(Stored items from a collection)
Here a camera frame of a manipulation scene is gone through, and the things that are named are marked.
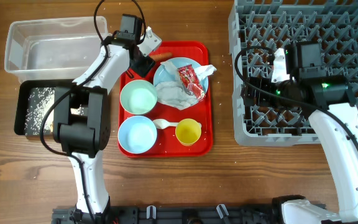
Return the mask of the white rice pile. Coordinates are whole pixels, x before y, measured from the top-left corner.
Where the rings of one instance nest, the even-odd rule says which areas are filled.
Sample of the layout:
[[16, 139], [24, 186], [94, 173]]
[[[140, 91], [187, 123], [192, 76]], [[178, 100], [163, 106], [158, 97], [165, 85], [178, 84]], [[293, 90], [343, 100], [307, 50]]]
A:
[[54, 104], [54, 96], [55, 87], [38, 87], [30, 90], [24, 123], [25, 135], [39, 135], [42, 120]]

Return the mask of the green bowl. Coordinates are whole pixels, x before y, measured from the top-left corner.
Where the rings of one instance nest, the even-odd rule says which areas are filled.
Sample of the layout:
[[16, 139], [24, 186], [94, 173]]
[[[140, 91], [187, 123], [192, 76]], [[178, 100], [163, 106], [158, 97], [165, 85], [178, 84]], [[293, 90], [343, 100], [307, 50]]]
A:
[[134, 80], [121, 90], [121, 106], [130, 114], [142, 115], [150, 112], [157, 104], [156, 88], [148, 81]]

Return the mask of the black waste tray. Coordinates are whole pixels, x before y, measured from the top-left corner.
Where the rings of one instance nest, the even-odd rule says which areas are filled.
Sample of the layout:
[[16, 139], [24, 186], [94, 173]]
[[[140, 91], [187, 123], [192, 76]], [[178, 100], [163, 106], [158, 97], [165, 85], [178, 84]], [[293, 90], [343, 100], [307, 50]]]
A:
[[28, 136], [24, 133], [25, 116], [28, 107], [28, 97], [32, 88], [38, 87], [68, 87], [72, 80], [27, 80], [19, 88], [14, 132], [20, 136]]

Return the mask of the grey dishwasher rack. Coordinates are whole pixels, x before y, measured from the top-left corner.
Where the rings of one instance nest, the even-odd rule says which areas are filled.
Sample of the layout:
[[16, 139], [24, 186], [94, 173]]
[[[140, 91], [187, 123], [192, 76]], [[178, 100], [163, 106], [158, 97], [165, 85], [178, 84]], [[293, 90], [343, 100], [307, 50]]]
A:
[[273, 80], [268, 49], [317, 42], [329, 75], [344, 75], [358, 108], [358, 1], [235, 1], [228, 17], [233, 62], [234, 138], [241, 146], [316, 144], [318, 137], [300, 109], [276, 110], [244, 101], [238, 76]]

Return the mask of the red plastic tray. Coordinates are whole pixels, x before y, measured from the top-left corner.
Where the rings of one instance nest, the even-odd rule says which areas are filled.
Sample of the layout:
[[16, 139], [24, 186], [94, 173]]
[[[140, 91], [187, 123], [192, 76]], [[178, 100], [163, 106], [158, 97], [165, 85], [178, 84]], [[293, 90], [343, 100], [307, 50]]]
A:
[[[193, 67], [208, 65], [208, 50], [198, 41], [164, 41], [152, 55], [171, 53], [174, 64], [182, 67], [192, 64]], [[155, 108], [145, 116], [151, 120], [162, 118], [170, 122], [179, 122], [185, 118], [191, 118], [201, 123], [201, 138], [192, 146], [182, 145], [175, 136], [175, 128], [169, 127], [157, 131], [157, 140], [153, 147], [142, 154], [127, 152], [122, 146], [119, 150], [127, 157], [196, 157], [209, 152], [213, 145], [213, 122], [211, 109], [211, 87], [209, 80], [203, 82], [206, 88], [206, 96], [203, 101], [185, 110], [157, 103]]]

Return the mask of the red snack wrapper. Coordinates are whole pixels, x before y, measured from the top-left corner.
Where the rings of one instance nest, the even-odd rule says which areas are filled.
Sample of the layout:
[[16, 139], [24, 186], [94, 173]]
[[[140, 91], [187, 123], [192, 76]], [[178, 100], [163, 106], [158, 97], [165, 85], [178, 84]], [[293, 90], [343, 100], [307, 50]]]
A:
[[205, 97], [203, 87], [196, 76], [196, 72], [192, 65], [185, 65], [177, 69], [179, 78], [183, 86], [195, 95], [198, 101], [201, 101]]

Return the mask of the light blue bowl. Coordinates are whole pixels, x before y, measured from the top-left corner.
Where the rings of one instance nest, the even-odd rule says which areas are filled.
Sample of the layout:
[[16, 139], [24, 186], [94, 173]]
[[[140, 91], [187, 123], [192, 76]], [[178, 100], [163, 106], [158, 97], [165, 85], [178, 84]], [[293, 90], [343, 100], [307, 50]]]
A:
[[131, 116], [119, 127], [117, 138], [128, 153], [142, 154], [149, 151], [157, 140], [157, 128], [145, 116]]

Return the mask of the light blue plate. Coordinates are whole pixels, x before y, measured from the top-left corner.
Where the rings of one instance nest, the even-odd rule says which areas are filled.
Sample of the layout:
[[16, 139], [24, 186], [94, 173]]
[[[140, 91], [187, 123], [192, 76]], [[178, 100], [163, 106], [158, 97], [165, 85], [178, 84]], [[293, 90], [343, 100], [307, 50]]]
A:
[[[177, 68], [192, 65], [196, 70], [196, 68], [201, 67], [198, 62], [186, 57], [175, 57], [168, 59], [166, 62], [171, 62]], [[197, 104], [198, 100], [196, 97], [186, 92], [183, 84], [175, 78], [175, 75], [169, 73], [162, 64], [156, 70], [153, 79], [153, 84], [157, 90], [158, 102], [179, 110], [184, 110]], [[207, 78], [204, 78], [202, 81], [200, 80], [205, 93], [208, 90], [208, 82]]]

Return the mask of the yellow plastic cup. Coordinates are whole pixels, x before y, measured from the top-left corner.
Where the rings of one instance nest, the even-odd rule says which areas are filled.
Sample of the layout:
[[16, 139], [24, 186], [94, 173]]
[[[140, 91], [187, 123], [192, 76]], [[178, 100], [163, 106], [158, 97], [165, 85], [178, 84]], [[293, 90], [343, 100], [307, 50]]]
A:
[[201, 124], [193, 119], [181, 120], [175, 128], [175, 136], [184, 146], [191, 146], [201, 137]]

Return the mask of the clear plastic bin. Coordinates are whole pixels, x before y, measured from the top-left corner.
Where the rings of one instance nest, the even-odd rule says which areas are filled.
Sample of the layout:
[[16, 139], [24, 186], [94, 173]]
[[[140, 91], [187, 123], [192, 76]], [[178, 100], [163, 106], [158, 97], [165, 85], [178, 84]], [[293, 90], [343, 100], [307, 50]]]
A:
[[13, 22], [6, 40], [5, 71], [20, 82], [82, 75], [100, 52], [95, 24], [106, 37], [108, 24], [103, 16]]

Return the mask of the white napkin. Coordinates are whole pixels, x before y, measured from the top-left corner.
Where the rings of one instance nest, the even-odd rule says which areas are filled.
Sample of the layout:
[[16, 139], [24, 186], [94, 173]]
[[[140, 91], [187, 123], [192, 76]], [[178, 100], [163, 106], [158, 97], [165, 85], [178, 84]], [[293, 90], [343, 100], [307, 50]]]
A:
[[203, 101], [208, 91], [208, 77], [216, 67], [200, 65], [190, 58], [171, 58], [162, 62], [154, 75], [158, 102], [184, 110]]

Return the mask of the orange carrot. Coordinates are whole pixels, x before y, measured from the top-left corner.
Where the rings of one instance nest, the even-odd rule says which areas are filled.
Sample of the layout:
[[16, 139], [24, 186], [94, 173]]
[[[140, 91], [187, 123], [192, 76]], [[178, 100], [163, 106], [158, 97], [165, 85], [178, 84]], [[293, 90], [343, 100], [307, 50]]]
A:
[[173, 54], [171, 52], [165, 52], [161, 54], [150, 55], [150, 58], [153, 59], [155, 62], [163, 62], [165, 60], [168, 60], [172, 56]]

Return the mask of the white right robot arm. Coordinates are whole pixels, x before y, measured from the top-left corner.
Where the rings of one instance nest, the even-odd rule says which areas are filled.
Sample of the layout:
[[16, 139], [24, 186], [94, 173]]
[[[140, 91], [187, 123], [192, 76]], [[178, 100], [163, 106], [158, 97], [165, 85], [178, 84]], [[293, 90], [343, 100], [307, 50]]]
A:
[[263, 80], [235, 71], [247, 89], [245, 100], [273, 108], [299, 107], [317, 134], [337, 192], [339, 212], [297, 195], [272, 202], [277, 223], [358, 223], [358, 109], [348, 79], [327, 74], [318, 43], [284, 46], [283, 75]]

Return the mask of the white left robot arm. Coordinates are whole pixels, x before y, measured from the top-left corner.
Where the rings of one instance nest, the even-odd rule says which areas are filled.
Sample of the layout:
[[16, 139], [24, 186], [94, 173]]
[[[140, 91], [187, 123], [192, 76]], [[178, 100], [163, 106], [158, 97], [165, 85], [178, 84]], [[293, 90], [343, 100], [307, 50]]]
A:
[[103, 177], [103, 151], [111, 133], [108, 95], [129, 69], [149, 72], [149, 53], [161, 41], [149, 40], [147, 31], [143, 17], [124, 14], [119, 30], [101, 39], [99, 54], [87, 70], [71, 86], [55, 90], [53, 138], [71, 162], [78, 196], [68, 223], [114, 221]]

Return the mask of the white plastic spoon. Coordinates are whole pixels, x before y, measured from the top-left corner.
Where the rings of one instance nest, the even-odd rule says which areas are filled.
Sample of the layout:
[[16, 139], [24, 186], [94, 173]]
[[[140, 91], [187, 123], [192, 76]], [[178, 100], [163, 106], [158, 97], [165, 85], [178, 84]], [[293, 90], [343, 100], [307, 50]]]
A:
[[168, 127], [176, 127], [178, 123], [169, 122], [166, 119], [155, 119], [152, 121], [157, 129], [165, 129]]

What is needed = Copy task for the entries above: every line with the string "bowl".

Task result =
Return the mask of the green bowl. Coordinates are whole pixels, x before y, measured from the top-left corner.
Return the mask of the light blue bowl. Coordinates are whole pixels, x before y, measured from the top-left corner.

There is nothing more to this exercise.